Monday, 27 August 2012
Preoccupied with... Roller Derby
Yes, I have been silent for a while. I've been preoccupied with life. Sometimes life is for living not writing.
And one of my preoccupations has been....
Yes. I have been learning to skate. I started in April, and have developed from a wobbly zero on skates into a Rookie Monster. I have passed most of my minimum skills. I can fall on one knee, two knees, on all fours, I can baseball slide, derby stop, plough stop, t-stop, skate half the track on one leg, walk on my toe-stops, shoulder block, hip block, jump, lateral, take and give whips, and skate(almost) 25 laps in 5 minutes. I am just two metres away from 25 laps. And once I get 25 laps, I will be able to train and compete with the big girls (and boys).
Although, I don't feel quite ready for that yet.
I've surprised myself by being better than I thought, and annoyed myself by not being as good as I want to be. I've been inspired by some amazing skaters at Manchester Roller Derby, who are brilliant, hard-hitting skaters. I dream to skate like them. I want to be able to compete alongside some of them, and know what I'm doing and not let the team down.

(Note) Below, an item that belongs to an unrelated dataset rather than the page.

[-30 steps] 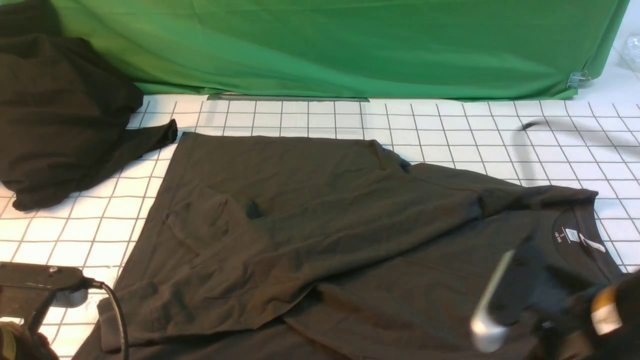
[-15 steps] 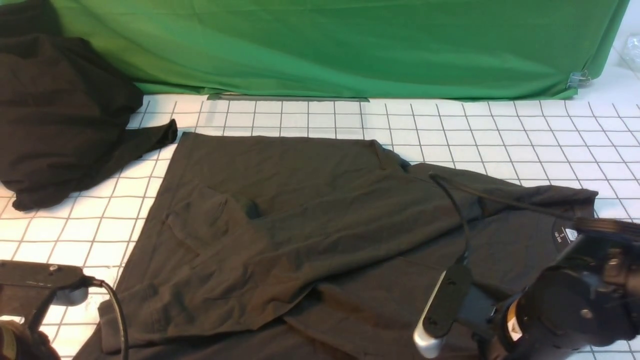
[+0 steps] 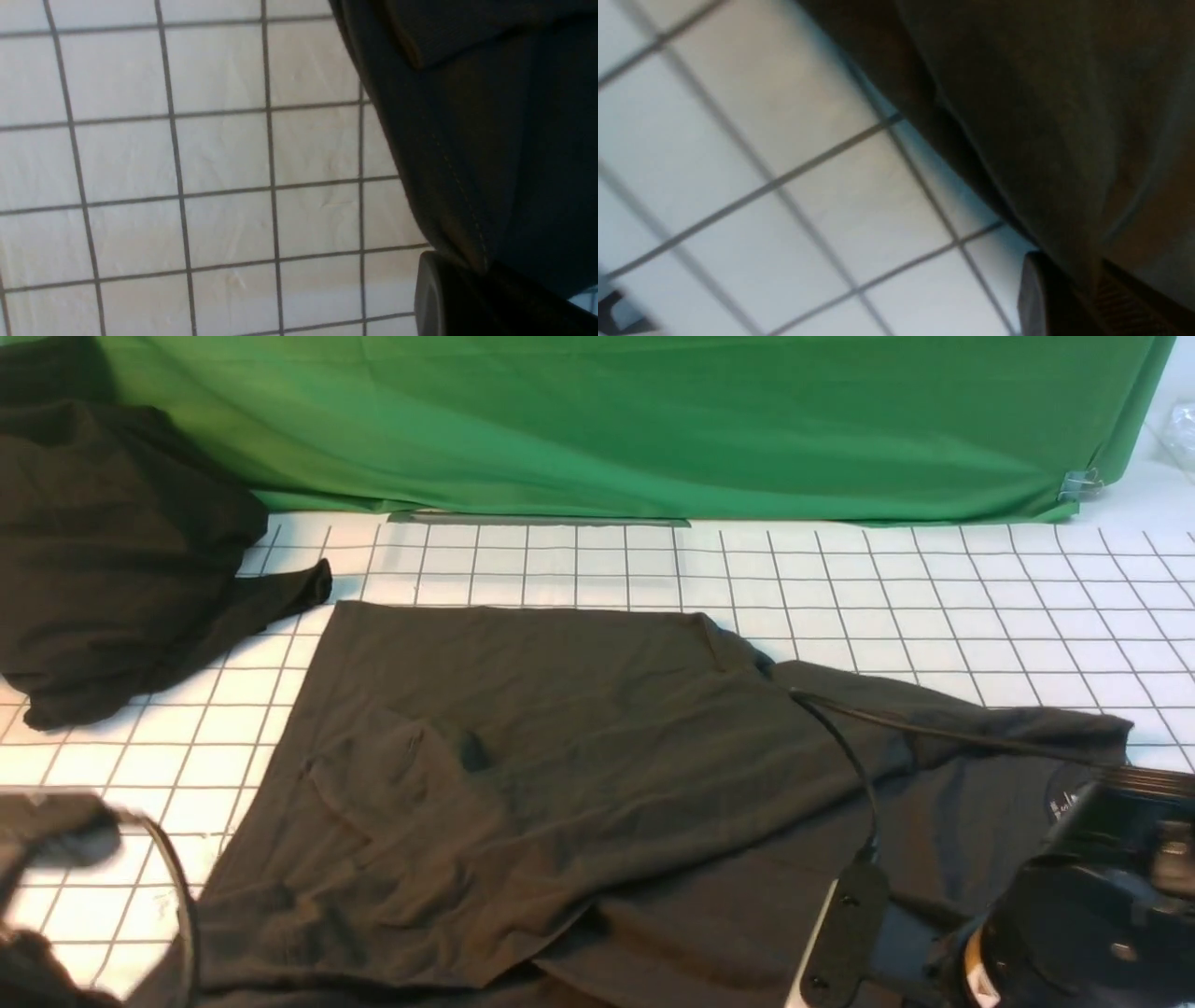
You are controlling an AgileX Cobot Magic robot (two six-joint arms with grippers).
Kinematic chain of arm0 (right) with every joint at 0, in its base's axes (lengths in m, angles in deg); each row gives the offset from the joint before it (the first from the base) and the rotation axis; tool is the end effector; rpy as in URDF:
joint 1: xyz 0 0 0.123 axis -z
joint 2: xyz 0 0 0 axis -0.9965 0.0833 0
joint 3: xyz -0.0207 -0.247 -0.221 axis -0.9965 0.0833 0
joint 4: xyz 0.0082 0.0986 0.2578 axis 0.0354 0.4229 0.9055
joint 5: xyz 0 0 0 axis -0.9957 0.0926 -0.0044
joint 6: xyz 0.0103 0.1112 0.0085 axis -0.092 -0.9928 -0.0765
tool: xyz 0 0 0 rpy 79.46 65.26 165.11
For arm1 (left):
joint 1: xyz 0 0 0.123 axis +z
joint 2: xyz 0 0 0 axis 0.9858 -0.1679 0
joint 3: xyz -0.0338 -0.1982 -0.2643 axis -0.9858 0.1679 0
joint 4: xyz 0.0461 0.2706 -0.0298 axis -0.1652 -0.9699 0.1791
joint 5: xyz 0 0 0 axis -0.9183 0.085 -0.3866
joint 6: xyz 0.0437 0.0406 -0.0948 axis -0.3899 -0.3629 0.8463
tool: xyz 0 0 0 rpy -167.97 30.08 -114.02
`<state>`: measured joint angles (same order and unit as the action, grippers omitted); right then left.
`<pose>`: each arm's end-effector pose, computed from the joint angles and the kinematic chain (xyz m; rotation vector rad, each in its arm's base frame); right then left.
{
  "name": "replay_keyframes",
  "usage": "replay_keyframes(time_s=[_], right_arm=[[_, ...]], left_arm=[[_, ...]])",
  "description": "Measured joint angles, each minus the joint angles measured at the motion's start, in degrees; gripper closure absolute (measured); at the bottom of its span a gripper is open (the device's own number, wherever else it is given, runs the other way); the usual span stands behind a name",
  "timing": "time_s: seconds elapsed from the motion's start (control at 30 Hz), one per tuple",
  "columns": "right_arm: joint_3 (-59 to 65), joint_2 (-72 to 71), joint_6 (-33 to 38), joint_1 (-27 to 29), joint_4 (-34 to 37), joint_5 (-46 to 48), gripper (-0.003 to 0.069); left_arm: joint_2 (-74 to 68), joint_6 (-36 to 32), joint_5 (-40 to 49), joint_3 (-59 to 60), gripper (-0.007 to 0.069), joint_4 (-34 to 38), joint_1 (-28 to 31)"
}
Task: Fold a long-sleeved shirt over a white checkered tablecloth.
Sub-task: 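Fold the black garment in half by bringing its near edge over to the far edge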
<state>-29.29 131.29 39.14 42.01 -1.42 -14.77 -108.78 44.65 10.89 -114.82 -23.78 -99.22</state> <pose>0.1790 0.1644 0.1936 -1.4851 2.6226 0.0078 0.1213 -0.0403 0.2921 0.0280 2.8128 -0.1374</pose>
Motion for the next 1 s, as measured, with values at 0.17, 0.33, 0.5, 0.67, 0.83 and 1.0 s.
replay_keyframes(time_s=[0.17,0.33,0.5,0.67,0.83,1.0], right_arm=[[-2.12,-6.03,-0.33,1.07,-0.64,3.59,0.0631],[-11.97,-6.19,1.95,8.79,-1.05,7.03,0.0631],[-21.06,-0.12,5.11,15.88,-1.05,7.64,0.0631],[-32.17,9.82,7.29,20.73,-0.74,7.64,0.0631],[-45.08,22.02,7.68,22.68,-0.71,7.68,0.0631],[-57.12,32.83,7.68,22.87,-0.95,7.92,0.0631]], left_arm=[[-1.05,1.04,0.7,-7.66,0.0601,-1.55,0.0],[-12.5,2.46,-2.61,-18.34,0.0601,-5.52,1.8],[-25.86,1.29,-6.24,-29.58,0.0601,-4.49,8.37],[-39.72,-2.19,-7.72,-42.61,0.0601,0.64,14.34],[-54.91,-4.07,-6.35,-58.36,0.0601,2.51,16.77],[-68.67,-4.48,-3.88,-71.29,0.0601,1.85,18.16]])
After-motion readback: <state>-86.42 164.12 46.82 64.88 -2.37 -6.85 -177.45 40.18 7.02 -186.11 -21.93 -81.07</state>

I have a lot to learn yet. Today, I was learning how to make the transition from skating forwards to skating backwards. I've cracked it. But then skating backwards is a whole other issue. I'm wobbly as hell when I skate backwards, and it's going to take practice. Plus, taking and giving hits can be a little scary, and I need to find my aggressive side. It is definitely in there, but it's as if I hold back. I don't counter block well (yet) and I need to learn how to throw everything into my hits so I can knock people off the track or send them flying. I need to be more confident and gutsy and find my inner roar, ha ha ha.
It has given me a lot of energy and fight. I love being on skates. It feels like flying! Training sessions can be a challenge and I can ache for days afterwards. But derby makes me stronger than I felt before and more confident, and makes me want to work really, really hard to be good enough for a team.
Here I am. Little Miss Mayhem!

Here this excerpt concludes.